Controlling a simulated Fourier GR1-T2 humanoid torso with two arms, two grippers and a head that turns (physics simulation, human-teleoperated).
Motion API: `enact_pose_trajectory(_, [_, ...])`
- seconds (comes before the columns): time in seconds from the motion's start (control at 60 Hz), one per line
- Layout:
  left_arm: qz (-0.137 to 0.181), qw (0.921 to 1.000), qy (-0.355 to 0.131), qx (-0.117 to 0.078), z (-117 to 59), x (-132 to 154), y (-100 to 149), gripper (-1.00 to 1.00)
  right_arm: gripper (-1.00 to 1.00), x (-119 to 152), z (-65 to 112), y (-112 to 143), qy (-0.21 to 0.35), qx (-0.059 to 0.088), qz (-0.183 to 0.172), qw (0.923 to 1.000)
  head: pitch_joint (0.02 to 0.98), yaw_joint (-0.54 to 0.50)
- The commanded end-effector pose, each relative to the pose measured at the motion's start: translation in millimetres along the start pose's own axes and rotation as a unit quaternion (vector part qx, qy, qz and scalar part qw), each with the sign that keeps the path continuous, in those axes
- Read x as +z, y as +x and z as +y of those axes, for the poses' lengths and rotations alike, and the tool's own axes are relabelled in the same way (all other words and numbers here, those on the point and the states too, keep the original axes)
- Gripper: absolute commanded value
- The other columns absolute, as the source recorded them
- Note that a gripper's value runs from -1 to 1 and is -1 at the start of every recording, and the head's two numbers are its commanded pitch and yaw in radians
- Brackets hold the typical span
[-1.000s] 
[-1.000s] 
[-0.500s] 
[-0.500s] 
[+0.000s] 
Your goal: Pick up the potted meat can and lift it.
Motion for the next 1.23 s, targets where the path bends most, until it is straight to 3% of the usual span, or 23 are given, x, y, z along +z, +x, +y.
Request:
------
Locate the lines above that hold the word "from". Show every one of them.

- seconds (comes before the columns): time in seconds from the motion's start (control at 60 Hz), one per line
- Note that a gripper's value runs from -1 to 1 and is -1 at the start of every recording, and the head's two numbers are its commanded pitch and yaw in radians

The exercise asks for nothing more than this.